#### The task
Copy the data exactly, keeping every line intact.

#### Given material

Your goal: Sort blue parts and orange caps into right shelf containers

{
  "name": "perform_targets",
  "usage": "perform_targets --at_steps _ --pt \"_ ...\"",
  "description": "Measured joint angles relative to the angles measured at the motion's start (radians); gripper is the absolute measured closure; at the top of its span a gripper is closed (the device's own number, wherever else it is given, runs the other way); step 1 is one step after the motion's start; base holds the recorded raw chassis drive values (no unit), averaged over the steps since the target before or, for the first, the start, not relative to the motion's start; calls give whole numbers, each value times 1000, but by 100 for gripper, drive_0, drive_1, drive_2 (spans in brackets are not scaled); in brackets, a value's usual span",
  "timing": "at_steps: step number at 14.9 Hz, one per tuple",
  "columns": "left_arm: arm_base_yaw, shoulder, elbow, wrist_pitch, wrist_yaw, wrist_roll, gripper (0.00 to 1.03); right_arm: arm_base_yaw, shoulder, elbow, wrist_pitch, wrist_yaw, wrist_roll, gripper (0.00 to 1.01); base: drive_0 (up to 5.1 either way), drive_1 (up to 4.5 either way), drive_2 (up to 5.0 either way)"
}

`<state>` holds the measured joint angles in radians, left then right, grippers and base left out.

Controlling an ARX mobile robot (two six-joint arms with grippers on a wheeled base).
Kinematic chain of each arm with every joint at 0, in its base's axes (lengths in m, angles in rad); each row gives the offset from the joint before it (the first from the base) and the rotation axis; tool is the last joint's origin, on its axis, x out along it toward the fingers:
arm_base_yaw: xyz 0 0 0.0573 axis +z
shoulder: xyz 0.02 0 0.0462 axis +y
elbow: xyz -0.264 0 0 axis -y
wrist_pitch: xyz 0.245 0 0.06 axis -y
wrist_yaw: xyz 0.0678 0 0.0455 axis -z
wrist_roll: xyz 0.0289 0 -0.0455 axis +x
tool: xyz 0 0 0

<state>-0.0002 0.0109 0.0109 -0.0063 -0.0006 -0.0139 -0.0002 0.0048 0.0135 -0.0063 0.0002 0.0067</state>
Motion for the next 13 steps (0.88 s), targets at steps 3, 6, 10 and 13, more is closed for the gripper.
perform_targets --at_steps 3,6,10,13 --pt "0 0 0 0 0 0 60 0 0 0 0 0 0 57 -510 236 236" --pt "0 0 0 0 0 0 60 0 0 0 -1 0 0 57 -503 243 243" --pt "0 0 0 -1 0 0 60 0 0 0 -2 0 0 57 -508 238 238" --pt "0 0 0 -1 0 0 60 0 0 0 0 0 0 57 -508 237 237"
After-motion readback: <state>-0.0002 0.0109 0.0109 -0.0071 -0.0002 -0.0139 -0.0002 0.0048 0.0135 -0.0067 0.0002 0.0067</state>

#### Written solution
Your goal: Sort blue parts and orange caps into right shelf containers

{
  "name": "perform_targets",
  "usage": "perform_targets --at_steps _ --pt \"_ ...\"",
  "description": "Measured joint angles relative to the angles measured at the motion's start (radians); gripper is the absolute measured closure; at the top of its span a gripper is closed (the device's own number, wherever else it is given, runs the other way); step 1 is one step after the motion's start; base holds the recorded raw chassis drive values (no unit), averaged over the steps since the target before or, for the first, the start, not relative to the motion's start; calls give whole numbers, each value times 1000, but by 100 for gripper, drive_0, drive_1, drive_2 (spans in brackets are not scaled); in brackets, a value's usual span",
  "timing": "at_steps: step number at 14.9 Hz, one per tuple",
  "columns": "left_arm: arm_base_yaw, shoulder, elbow, wrist_pitch, wrist_yaw, wrist_roll, gripper (0.00 to 1.03); right_arm: arm_base_yaw, shoulder, elbow, wrist_pitch, wrist_yaw, wrist_roll, gripper (0.00 to 1.01); base: drive_0 (up to 5.1 either way), drive_1 (up to 4.5 either way), drive_2 (up to 5.0 either way)"
}

`<state>` holds the measured joint angles in radians, left then right, grippers and base left out.

Controlling an ARX mobile robot (two six-joint arms with grippers on a wheeled base).
Kinematic chain of each arm with every joint at 0, in its base's axes (lengths in m, angles in rad); each row gives the offset from the joint before it (the first from the base) and the rotation axis; tool is the last joint's origin, on its axis, x out along it toward the fingers:
arm_base_yaw: xyz 0 0 0.0573 axis +z
shoulder: xyz 0.02 0 0.0462 axis +y
elbow: xyz -0.264 0 0 axis -y
wrist_pitch: xyz 0.245 0 0.06 axis -y
wrist_yaw: xyz 0.0678 0 0.0455 axis -z
wrist_roll: xyz 0.0289 0 -0.0455 axis +x
tool: xyz 0 0 0

<state>-0.0002 0.0109 0.0109 -0.0063 -0.0006 -0.0139 -0.0002 0.0048 0.0135 -0.0063 0.0002 0.0067</state>
Motion for the next 13 steps (0.88 s), targets at steps 3, 6, 10 and 13, more is closed for the gripper.
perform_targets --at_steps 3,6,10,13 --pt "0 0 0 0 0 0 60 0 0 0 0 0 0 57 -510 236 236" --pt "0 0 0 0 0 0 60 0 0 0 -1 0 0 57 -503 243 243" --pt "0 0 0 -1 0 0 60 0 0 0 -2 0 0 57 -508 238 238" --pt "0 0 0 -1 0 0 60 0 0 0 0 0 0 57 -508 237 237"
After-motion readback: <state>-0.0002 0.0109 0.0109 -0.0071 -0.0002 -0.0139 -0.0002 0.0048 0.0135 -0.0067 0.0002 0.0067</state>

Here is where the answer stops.